*** Opening INFORMATION SUPPLIED ***

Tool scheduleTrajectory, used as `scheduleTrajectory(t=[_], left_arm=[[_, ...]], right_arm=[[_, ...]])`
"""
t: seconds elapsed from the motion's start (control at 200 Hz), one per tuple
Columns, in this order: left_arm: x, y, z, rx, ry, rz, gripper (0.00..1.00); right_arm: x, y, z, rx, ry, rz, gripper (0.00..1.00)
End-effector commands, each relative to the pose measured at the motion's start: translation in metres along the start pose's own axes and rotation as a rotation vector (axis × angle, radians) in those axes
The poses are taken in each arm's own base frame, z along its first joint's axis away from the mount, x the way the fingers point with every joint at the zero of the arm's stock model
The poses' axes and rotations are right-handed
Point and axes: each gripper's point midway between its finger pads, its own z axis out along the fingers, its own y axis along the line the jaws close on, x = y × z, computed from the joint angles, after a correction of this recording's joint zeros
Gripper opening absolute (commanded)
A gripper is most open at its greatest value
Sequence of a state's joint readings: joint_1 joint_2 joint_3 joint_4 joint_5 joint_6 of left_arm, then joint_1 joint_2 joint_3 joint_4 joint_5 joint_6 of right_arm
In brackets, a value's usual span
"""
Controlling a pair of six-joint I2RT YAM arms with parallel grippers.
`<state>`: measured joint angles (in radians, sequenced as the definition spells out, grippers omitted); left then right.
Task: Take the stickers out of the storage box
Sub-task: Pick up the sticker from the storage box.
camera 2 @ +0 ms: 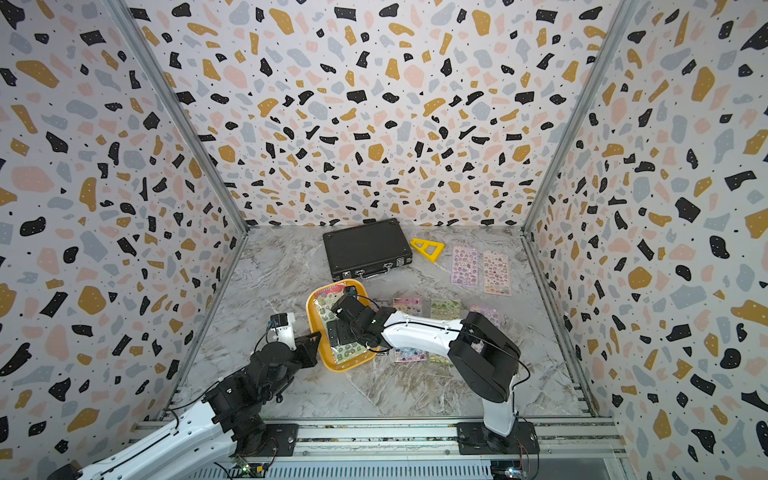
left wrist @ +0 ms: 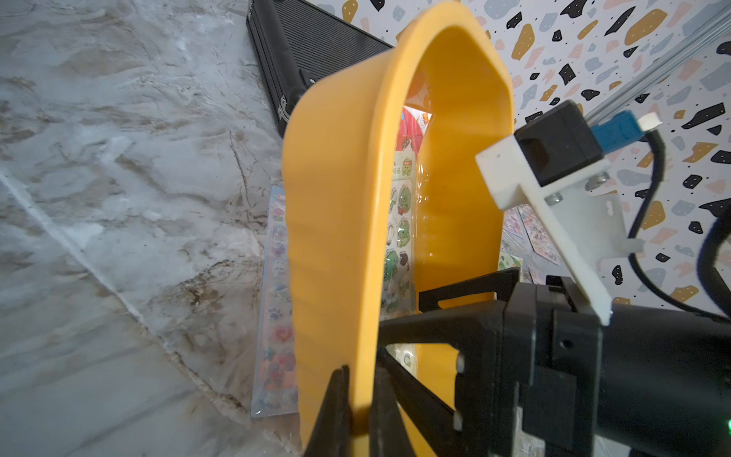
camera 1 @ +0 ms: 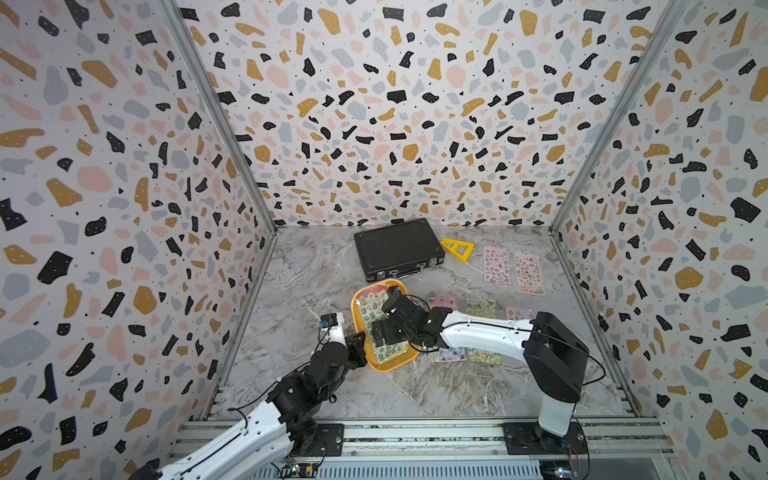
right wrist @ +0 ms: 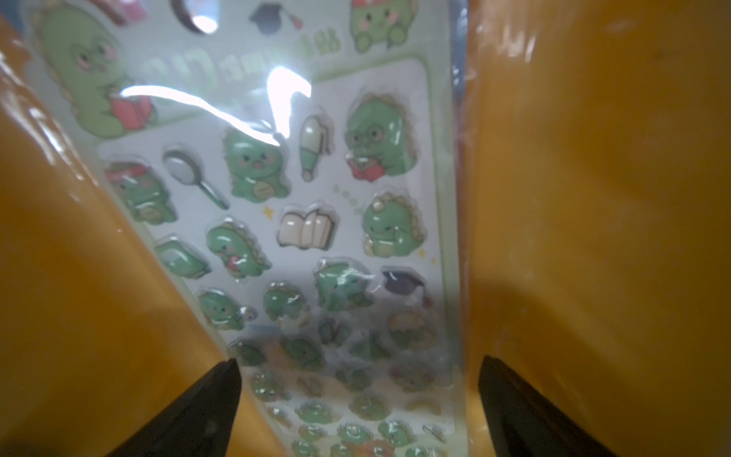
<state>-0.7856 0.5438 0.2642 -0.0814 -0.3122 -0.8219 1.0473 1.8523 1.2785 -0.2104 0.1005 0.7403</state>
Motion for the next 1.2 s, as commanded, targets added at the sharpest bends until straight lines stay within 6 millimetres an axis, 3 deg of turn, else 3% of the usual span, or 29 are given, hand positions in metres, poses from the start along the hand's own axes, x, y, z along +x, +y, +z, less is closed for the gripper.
scheduleTrajectory(t=[0.0,0.12,0.195,0.4,0.531,0.771,0.876,1.081,1.196], left_arm=[[-0.035,-0.047,-0.015,0.219,-0.120,-0.065,0.00],[-0.038,-0.050,-0.019,0.251,-0.139,-0.078,0.00],[-0.039,-0.051,-0.021,0.265,-0.150,-0.082,0.00],[-0.040,-0.048,-0.021,0.248,-0.155,-0.080,0.00],[-0.040,-0.043,-0.020,0.223,-0.153,-0.081,0.00],[-0.038,-0.035,-0.017,0.171,-0.150,-0.086,0.00],[-0.038,-0.034,-0.015,0.160,-0.146,-0.086,0.00],[-0.037,-0.033,-0.014,0.159,-0.144,-0.091,0.00],[-0.037,-0.033,-0.015,0.160,-0.149,-0.092,0.00]], right_arm=[[-0.002,-0.030,0.009,0.099,0.004,0.045,0.99],[0.001,-0.016,0.013,0.018,0.023,0.046,0.99],[0.002,-0.002,0.012,-0.066,0.034,0.043,0.92],[0.004,0.021,-0.012,-0.222,0.029,0.044,0.77],[0.011,0.018,-0.029,-0.234,0.053,0.031,0.64],[0.024,0.016,-0.050,-0.290,0.092,0.040,0.53],[0.029,0.008,-0.050,-0.283,0.111,0.064,0.42],[0.038,-0.006,-0.042,-0.267,0.150,0.120,0.37],[0.038,-0.005,-0.041,-0.328,0.146,0.168,0.27]])
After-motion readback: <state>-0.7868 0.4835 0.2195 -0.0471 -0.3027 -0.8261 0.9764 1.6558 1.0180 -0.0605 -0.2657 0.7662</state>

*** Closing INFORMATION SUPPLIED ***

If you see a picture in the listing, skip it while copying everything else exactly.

Tool scheduleTrajectory, used as `scheduleTrajectory(t=[_], left_arm=[[_, ...]], right_arm=[[_, ...]])`
"""
t: seconds elapsed from the motion's start (control at 200 Hz), one per tuple
Columns, in this order: left_arm: x, y, z, rx, ry, rz, gripper (0.00..1.00); right_arm: x, y, z, rx, ry, rz, gripper (0.00..1.00)
End-effector commands, each relative to the pose measured at the motion's start: translation in metres along the start pose's own axes and rotation as a rotation vector (axis × angle, radians) in those axes
The poses are taken in each arm's own base frame, z along its first joint's axis away from the mount, x the way the fingers point with every joint at the zero of the arm's stock model
The poses' axes and rotations are right-handed
Point and axes: each gripper's point midway between its finger pads, its own z axis out along the fingers, its own y axis along the line the jaws close on, x = y × z, computed from the joint angles, after a correction of this recording's joint zeros
Gripper opening absolute (commanded)
A gripper is most open at its greatest value
Sequence of a state's joint readings: joint_1 joint_2 joint_3 joint_4 joint_5 joint_6 of left_arm, then joint_1 joint_2 joint_3 joint_4 joint_5 joint_6 of right_arm
In brackets, a value's usual span
"""
Controlling a pair of six-joint I2RT YAM arms with parallel grippers.
`<state>`: measured joint angles (in radians, sequenced as the definition spells out, grippers omitted); left then right.
Task: Take the stickers out of the storage box
Sub-task: Pick up the sticker from the storage box.
camera 2 @ +0 ms: 
left wrist @ +0 ms: 
camera 1 @ +0 ms: 
right wrist @ +0 ms: 
<state>-0.7856 0.5438 0.2642 -0.0814 -0.3122 -0.8219 1.0473 1.8523 1.2785 -0.2104 0.1005 0.7403</state>
Motion for the next 1.2 s, as commanded, targets added at the sharpest bends until straight lines stay within 6 millimetres an axis, 3 deg of turn, else 3% of the usual span, or 29 are given, hand positions in metres, poses from the start along the hand's own axes, x, y, z along +x, +y, +z, less is closed for the gripper.
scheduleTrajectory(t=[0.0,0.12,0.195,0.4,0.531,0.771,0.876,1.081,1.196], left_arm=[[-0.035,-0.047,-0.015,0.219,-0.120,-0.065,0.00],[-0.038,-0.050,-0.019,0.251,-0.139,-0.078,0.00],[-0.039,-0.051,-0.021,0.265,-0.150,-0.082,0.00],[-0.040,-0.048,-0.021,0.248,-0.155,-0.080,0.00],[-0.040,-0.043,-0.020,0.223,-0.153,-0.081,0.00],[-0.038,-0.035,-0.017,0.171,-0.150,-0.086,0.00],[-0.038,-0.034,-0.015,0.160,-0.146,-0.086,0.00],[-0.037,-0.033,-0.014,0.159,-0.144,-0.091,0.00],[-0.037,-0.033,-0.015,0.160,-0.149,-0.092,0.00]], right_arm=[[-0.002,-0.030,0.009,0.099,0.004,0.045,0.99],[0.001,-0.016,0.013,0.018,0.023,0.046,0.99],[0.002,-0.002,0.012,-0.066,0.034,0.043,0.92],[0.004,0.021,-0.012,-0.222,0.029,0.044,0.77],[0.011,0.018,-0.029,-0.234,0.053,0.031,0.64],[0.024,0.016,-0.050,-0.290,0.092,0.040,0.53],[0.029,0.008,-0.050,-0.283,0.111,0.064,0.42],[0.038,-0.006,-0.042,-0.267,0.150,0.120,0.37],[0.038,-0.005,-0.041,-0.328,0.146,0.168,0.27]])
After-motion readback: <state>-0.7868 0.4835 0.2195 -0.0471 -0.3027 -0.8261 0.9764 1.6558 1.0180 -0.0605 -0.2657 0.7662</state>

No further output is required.